Municipalities across the board are currently tabling budgets which include the usual salary increases.

POLOKWANE – Amid a nationwide lockdown in which salaries are cut and jobs are lost as companies countrywide close, municipalities too should make sacrifices in terms of what their employees earn.

This is the plight of OUTA (Organisation Undoing Tax Abuse), a registered non-profit Civil Action Organisation, who has called on Cooperative Governance Minister Nkosazana Dlamini-Zuma (CoGTA) Minister to place a moratorium on municipal salary increases.

Councils across the country are currently tabling budgets which include increases in salaries on 1 July, the beginning of the municipal financial year, despite the countrywide economic crisis. National Treasury, in a recent circular, reminded municipalities of the 2020/21 mid-term budget review, also proposing a proposed wage bill reduction for the public service. The circular reads as follows: “Similar to national and provincial government, municipalities must ensure that compensation demands are balanced with the broader needs of society.”

OUTA CEO Wayne Duvenage said businesses are closing down across South Africa almost daily and millions of citizens will lose their jobs or have their salaries cut, due to the unfolding economic difficulties brought on for many by the lockdown regulations.

“Homeowners and businesses struggle to pay their rates and taxes, yet public servants see it fit to carry on as if nothing has happened, expecting to have their salaries increased in the coming year.
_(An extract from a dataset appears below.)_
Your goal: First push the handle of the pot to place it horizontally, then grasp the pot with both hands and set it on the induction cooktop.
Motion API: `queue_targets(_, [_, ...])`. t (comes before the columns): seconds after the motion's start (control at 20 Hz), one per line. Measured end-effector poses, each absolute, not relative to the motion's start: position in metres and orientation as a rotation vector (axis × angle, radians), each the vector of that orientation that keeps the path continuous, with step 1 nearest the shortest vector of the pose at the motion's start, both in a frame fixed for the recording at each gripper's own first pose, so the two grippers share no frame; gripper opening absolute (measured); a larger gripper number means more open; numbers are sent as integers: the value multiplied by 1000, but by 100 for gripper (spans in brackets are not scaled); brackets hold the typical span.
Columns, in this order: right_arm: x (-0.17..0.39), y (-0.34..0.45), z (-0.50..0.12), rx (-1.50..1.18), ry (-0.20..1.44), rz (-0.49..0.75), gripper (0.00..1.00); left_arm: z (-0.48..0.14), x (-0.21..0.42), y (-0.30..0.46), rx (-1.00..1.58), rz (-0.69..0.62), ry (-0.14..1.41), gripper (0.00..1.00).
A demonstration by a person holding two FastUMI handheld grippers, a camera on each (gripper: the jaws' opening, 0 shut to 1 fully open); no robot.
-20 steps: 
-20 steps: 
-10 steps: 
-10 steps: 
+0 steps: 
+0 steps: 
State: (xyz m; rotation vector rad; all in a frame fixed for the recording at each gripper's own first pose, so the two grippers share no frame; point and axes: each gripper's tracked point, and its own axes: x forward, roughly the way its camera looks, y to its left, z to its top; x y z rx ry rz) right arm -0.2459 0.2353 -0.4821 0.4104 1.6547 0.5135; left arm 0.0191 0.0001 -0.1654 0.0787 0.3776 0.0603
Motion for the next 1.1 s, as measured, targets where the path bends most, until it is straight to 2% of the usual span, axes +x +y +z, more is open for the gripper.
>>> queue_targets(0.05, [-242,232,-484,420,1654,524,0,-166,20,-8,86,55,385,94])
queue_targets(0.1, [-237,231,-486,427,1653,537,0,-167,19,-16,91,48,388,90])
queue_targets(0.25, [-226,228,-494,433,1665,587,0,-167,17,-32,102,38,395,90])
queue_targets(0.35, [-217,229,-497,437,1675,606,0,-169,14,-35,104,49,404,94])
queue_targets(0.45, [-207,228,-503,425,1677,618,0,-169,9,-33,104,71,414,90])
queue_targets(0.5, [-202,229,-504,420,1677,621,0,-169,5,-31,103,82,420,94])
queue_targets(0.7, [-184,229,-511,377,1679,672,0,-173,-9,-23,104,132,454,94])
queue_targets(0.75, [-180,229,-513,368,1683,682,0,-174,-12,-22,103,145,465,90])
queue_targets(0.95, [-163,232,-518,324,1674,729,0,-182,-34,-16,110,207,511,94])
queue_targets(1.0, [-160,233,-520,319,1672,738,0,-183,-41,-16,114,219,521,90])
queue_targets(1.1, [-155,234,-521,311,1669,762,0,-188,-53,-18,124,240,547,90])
These salary increases will be passed on to property owners in the form of municipal property rates and tariff hikes, which simply cannot be tolerated in today’s economic crisis.”

Duvenhage said that even before the virus arrived in March 2020, most municipalities were defunct and in financial distress as a result of mismanagement and poor leadership.
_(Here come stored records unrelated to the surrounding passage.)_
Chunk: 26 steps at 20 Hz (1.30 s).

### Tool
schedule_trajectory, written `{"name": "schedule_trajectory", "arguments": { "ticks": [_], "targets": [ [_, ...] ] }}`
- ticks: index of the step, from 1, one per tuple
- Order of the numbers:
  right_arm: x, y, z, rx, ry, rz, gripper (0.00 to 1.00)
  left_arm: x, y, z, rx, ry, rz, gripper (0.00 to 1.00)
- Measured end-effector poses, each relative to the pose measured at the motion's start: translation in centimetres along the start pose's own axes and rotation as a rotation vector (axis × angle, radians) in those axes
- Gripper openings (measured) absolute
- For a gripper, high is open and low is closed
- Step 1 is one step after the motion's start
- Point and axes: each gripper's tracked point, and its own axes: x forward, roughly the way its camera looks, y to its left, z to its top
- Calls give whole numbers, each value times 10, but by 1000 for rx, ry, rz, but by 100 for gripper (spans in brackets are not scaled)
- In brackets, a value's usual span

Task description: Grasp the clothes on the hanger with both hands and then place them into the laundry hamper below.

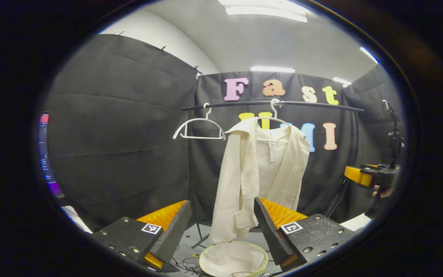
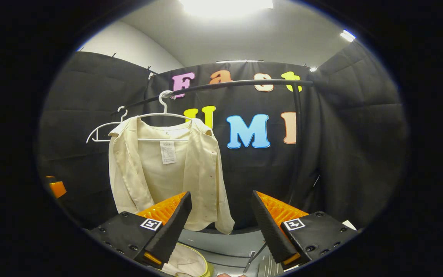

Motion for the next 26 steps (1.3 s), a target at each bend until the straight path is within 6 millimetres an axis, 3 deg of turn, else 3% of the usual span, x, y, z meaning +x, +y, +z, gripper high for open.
{"name": "schedule_trajectory", "arguments": {
  "ticks": [6, 10, 19, 26],
  "targets": [
    [37, -4, 5, -2, -20, 4, 98, 53, -20, 19, 3, -18, -1, 95],
    [70, -10, 10, 34, -33, 6, 96, 93, -48, 38, 41, -40, -24, 95],
    [135, -33, -15, 58, 10, 44, 99, 209, -101, 56, 1, -48, 40, 95],
    [173, -34, -28, 62, 46, 123, 97, 264, -113, 62, 14, -65, 101, 95]
  ]
}}
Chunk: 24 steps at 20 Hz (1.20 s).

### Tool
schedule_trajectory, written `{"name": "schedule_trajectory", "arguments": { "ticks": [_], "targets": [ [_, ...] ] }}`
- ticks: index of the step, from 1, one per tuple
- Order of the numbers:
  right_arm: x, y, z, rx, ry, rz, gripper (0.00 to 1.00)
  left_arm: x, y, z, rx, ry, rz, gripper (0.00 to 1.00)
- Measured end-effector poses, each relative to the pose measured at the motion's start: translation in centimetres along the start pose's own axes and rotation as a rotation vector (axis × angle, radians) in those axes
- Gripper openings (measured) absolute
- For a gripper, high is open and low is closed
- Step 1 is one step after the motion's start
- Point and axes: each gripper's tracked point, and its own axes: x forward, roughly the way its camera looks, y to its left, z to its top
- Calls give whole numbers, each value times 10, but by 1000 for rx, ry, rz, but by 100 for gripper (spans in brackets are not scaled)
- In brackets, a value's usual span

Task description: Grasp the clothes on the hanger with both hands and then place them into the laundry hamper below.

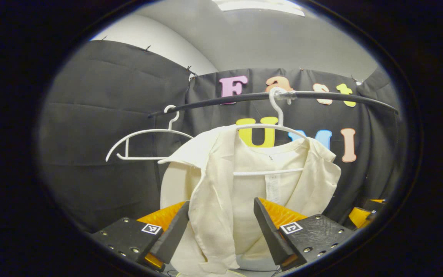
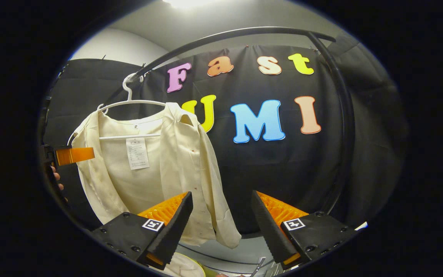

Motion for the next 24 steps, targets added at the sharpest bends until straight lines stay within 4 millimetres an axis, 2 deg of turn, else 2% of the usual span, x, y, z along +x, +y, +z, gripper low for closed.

He said some municipalities asked proposed salary increases of up to 11%.

To date, Duvenhage has not received a formal response from the minister and he again asked her to consider OUTA’s request that an urgent moratorium be placed from her office on all salary increases (staff, management and contractors), including adjustments to other remuneration allowances, benefits and bonuses, for the foreseeable future.

“While we understand there are wage bargaining councils, unions and agreements involved in the public servant salary increase process, these are not normal times and agreements can be renegotiated or changed in a time of crisis,” says Duvenage.
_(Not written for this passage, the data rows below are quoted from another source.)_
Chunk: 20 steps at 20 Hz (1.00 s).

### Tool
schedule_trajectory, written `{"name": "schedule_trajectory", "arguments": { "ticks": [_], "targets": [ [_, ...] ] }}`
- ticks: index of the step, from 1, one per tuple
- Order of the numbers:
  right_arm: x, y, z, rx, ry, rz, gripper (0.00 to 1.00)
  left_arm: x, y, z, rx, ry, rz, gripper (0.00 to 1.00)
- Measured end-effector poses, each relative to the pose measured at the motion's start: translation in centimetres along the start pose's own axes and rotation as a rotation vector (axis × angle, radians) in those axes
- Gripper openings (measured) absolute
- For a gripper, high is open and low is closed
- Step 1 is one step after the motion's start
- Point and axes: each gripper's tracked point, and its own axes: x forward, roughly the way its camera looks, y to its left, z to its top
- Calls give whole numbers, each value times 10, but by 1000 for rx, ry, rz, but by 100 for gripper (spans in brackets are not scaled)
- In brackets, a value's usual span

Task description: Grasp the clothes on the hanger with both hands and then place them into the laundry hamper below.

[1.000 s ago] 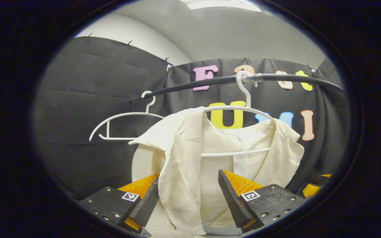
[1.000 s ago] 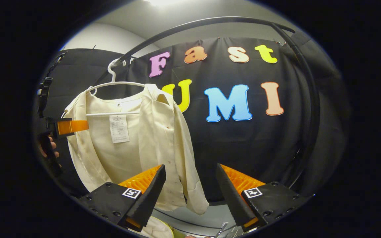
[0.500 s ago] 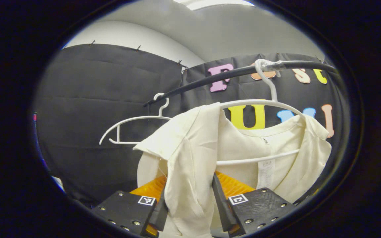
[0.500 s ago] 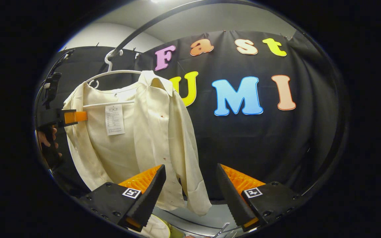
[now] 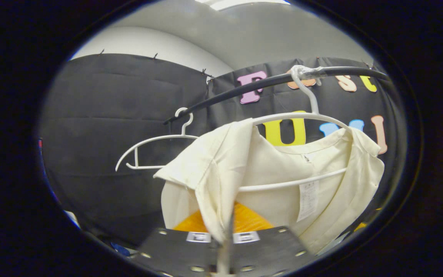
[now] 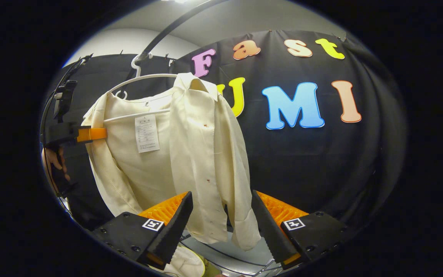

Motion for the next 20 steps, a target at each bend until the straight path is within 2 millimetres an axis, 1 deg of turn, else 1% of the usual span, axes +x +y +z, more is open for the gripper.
{"name": "schedule_trajectory", "arguments": {
  "ticks": [1, 2, 6, 8, 10, 11, 14, 16, 19, 20],
  "targets": [
    [3, 3, 0, -1, 1, 17, 97, -5, -8, -4, -10, 13, -12, 1],
    [4, 6, 2, 1, 2, 32, 97, -6, -8, -2, -12, 12, -16, 1],
    [3, 25, 14, 20, -30, 72, 97, -15, 5, 7, -57, -7, -23, 1],
    [6, 31, 24, 23, -43, 84, 97, -20, 7, 11, -62, -9, -31, 1],
    [8, 40, 43, 53, -84, 99, 97, -26, 6, 15, -66, -18, -40, 2],
    [10, 44, 50, 68, -105, 98, 97, -27, 4, 14, -74, -19, -42, 1],
    [27, 57, 64, 105, -115, 102, 98, -30, -3, 10, -91, -16, -46, 1],
    [39, 65, 73, 116, -125, 102, 98, -29, -4, 8, -92, -13, -51, 1],
    [58, 65, 81, 96, -142, 58, 97, -28, -1, 7, -102, -11, -50, 1],
    [64, 68, 82, 93, -141, 55, 98, -27, -1, 7, -106, -12, -48, 1]
  ]
}}
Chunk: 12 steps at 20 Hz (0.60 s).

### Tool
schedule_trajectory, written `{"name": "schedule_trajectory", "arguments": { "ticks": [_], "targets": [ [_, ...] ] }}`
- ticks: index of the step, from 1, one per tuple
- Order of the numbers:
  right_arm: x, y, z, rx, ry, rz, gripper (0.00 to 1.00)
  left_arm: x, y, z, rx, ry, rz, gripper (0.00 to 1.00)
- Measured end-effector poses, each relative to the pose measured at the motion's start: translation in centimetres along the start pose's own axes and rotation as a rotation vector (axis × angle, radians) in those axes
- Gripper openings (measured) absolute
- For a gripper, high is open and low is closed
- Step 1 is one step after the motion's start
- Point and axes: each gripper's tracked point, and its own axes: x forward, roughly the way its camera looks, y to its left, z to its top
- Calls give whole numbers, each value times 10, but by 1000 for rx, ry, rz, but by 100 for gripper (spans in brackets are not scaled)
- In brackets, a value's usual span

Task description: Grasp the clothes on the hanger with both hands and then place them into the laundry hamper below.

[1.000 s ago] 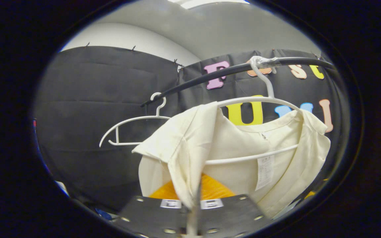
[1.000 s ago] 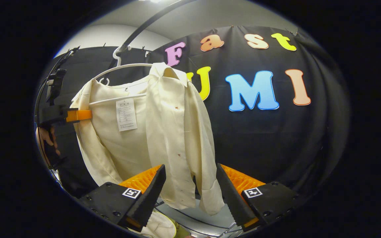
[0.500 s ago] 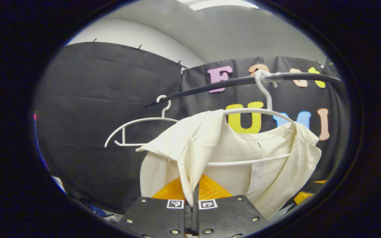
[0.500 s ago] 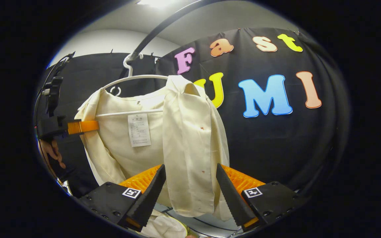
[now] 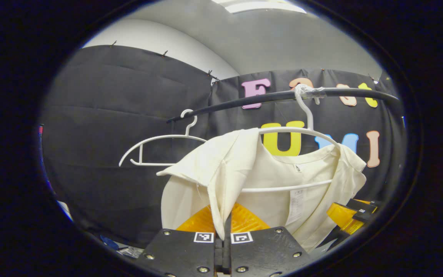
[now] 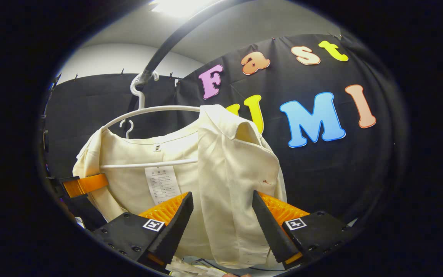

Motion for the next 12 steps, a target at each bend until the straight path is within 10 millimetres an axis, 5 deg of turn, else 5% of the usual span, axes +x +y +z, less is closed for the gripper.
{"name": "schedule_trajectory", "arguments": {
  "ticks": [10, 12],
  "targets": [
    [43, -8, 3, -27, -20, -54, 97, -6, 0, -1, -7, -7, 6, 2],
    [47, -17, 6, -23, -22, -63, 70, -8, 0, -2, -17, -8, 14, 2]
  ]
}}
Residents, businesses and communities are the biggest stakeholders in municipalities, and are the ones who have to carry these rising costs, he said. “Municipal salaries and the cost of contractors to whom the municipalities outsource much of the municipal work have increased above inflation over the past decade. In the real world of businesses and families, if you don’t have the money to pay salaries, let alone salary increases, you simply can’t. What amazes us is that the authorities within the public service continue to operate as if there is no economic crisis out there,” he concluded.